What happens to retention for you? What happens to your internal office culture? What about your profitability? And what about your own confidence?
At some point, developing your existing people becomes the best recruiting strategy you have.
Successful agents attract successful agents. Not billboards. Not dance parties. Not pizza lunches. Not just another recruiting event.
It comes down to relationships, to support and to whether or not the person leading the agents (you) is going to deliver the value they need to help them succeed.
There are a lot of other owners out there always coming for your people — so what are you doing to ensure you make that next to impossible?
Those agents are your greatest asset.
Stop trying to be everything
This is another area where I think brokerages are struggling —
Some believe every solution has to come from inside the office… but that too was a “pandemic mindset.”
Everything being done internally… training, coaching, accountability, marketing… everything!
But why?

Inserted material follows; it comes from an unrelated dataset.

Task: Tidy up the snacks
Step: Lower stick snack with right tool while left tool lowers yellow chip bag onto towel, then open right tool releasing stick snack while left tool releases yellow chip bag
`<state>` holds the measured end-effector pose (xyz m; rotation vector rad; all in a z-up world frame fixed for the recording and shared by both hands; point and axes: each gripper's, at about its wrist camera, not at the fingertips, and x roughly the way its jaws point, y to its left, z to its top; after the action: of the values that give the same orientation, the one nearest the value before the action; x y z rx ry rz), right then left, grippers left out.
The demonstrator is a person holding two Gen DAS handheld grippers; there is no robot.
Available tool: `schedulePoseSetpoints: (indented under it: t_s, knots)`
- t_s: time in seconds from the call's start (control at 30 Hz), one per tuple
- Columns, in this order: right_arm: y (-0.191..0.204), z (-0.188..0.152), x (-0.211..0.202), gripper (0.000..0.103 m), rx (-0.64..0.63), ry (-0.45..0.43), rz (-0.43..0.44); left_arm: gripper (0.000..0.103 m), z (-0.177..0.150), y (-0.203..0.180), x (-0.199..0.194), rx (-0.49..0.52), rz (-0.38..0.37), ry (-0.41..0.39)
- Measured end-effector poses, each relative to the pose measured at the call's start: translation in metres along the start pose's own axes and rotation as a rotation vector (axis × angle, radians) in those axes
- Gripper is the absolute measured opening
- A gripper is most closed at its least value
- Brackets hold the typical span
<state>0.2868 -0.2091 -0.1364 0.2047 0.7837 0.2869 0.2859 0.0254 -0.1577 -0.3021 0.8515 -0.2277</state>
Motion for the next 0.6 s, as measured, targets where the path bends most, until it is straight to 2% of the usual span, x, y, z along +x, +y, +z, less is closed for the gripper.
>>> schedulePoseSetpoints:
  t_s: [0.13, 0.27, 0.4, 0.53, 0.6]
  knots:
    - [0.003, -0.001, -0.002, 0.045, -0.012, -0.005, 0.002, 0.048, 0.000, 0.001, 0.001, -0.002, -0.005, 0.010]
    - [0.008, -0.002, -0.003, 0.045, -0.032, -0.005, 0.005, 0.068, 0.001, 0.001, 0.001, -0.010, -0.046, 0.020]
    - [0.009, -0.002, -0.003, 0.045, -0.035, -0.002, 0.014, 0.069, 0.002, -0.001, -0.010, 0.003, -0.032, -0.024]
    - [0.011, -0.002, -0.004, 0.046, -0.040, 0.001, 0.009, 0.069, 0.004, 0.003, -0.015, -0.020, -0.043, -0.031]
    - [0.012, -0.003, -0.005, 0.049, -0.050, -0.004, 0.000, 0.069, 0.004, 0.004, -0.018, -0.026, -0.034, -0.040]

Professional sports organizations hire specialists. Large corporations hire consultants. CEOs hire executive coaches. The best leaders in the world actively look for outside perspectives because they understand blind spots exist.

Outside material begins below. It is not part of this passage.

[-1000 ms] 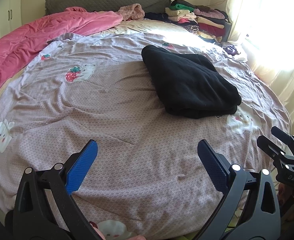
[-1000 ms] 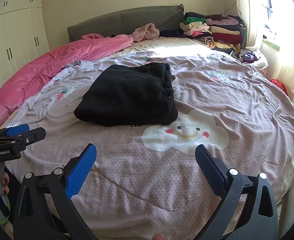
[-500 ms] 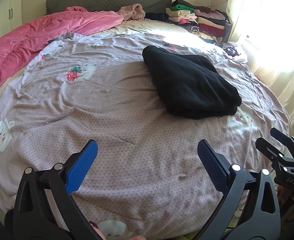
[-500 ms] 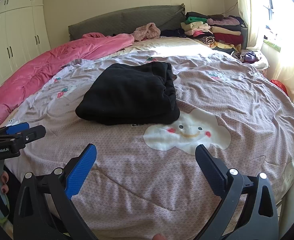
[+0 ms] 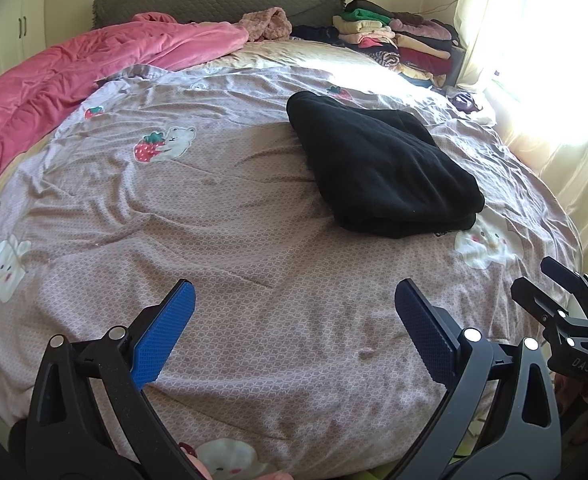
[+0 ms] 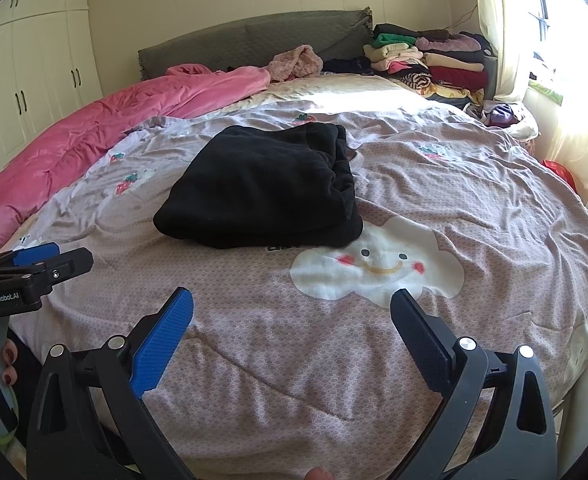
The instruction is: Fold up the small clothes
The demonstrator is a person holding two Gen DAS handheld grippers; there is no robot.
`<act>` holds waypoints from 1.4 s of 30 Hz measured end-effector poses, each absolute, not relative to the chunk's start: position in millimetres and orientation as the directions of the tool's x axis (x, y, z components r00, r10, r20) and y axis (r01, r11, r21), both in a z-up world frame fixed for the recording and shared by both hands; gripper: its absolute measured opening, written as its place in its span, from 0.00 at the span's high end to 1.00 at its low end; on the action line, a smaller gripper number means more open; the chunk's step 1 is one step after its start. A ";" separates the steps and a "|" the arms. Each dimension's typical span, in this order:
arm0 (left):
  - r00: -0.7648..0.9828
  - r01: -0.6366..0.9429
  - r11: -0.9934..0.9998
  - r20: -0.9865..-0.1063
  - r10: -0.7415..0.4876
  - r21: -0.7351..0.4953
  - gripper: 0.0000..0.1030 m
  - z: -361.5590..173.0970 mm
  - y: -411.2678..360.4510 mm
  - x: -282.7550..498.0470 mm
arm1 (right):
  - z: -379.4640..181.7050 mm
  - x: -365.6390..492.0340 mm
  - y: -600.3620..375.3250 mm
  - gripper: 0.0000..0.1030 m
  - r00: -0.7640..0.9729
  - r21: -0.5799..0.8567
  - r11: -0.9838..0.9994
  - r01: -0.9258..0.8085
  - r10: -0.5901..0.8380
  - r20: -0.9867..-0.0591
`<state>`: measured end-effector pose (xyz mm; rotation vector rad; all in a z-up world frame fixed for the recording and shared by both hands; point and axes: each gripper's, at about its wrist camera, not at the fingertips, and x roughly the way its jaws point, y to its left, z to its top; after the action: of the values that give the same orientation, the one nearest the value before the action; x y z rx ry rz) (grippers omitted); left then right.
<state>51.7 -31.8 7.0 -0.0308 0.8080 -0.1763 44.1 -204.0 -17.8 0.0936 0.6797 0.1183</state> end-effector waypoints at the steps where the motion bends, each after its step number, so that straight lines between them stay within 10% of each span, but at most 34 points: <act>1: 0.677 0.145 0.985 -0.716 -0.168 -0.095 0.09 7.0 -31.6 51.6 | -17.4 43.8 -204.1 0.04 0.772 0.125 0.989 -0.078 0.139 -0.620; 29: 0.679 0.149 0.986 -0.717 -0.156 -0.073 0.09 5.7 -27.4 50.6 | -18.3 43.3 -210.0 0.04 0.777 0.115 0.992 -0.048 0.109 -0.621; 42: 0.674 -0.083 0.994 -0.739 0.006 -0.068 0.09 17.8 57.8 75.7 | -27.0 18.3 -380.1 0.04 0.725 0.137 0.874 0.467 -0.290 -0.624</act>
<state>75.7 57.8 17.8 -0.0989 0.8298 0.0501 18.3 -380.1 -27.0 0.2959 0.6334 -0.4238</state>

Brokerages should be no different.
Sometimes your agents need to hear a different voice, and sometimes you need one too.
That’s not weakness, and that’s not just another expense… it’s leadership!
Technology won’t save weak leadership
AI has become the conversation everyone wants to have.
And to some degree, yes, it should be, because it’s changing our industry quickly… but I worry we’re having the wrong conversation about it all.
We’re teaching agents how to use AI. And most agents I challenge with how they are using it all seem to be exploring solutions for how they can leverage AI to help them with efficiencies, and this usually means using the AI in a way that puts the technology wedge in between them and their client, which inevitably creates an environment for the client where the overall service experience is soft, and in many cases with larger organizations actually frustrates people and causes a negative experience that people will talk about.
So the question is, as we talk more and more about AI — are we actually teaching agents how to become more valuable because of it?
There’s a big difference in those two approaches. Technology should create more time for conversations, not replace conversations. It should improve client experiences, not automate relationships. It should strengthen professionalism, not become a shortcut around it.
The brokerages that thrive over the next decade will be the ones that build the best people. It’s not as simple as just being the ones with the best technology.
Technology can amplify leadership, but it cannot and should not replace it… at least not in a “people business.”
The broker who never saw it coming
The broker who struggles five years from now probably won’t blame themselves. Instead, they’ll blame the market, the AI, the interest rates, the lack of quality recruiting, the agent demands, the commission pressure, the overall economy, and even the consumers, as I said back in my June column.
But I don’t think any of those will be the real story.
The real story will instead be that somewhere along the way they stopped asking the most important question a leader can ask: “How do I help my people become better?”
Because that’s the business. Always has been. This isn’t simply about recruiting, retention, technology or awards.
This is about helping people become better.
If brokerages make that their obsession again, everything else has a much better chance of taking care of itself.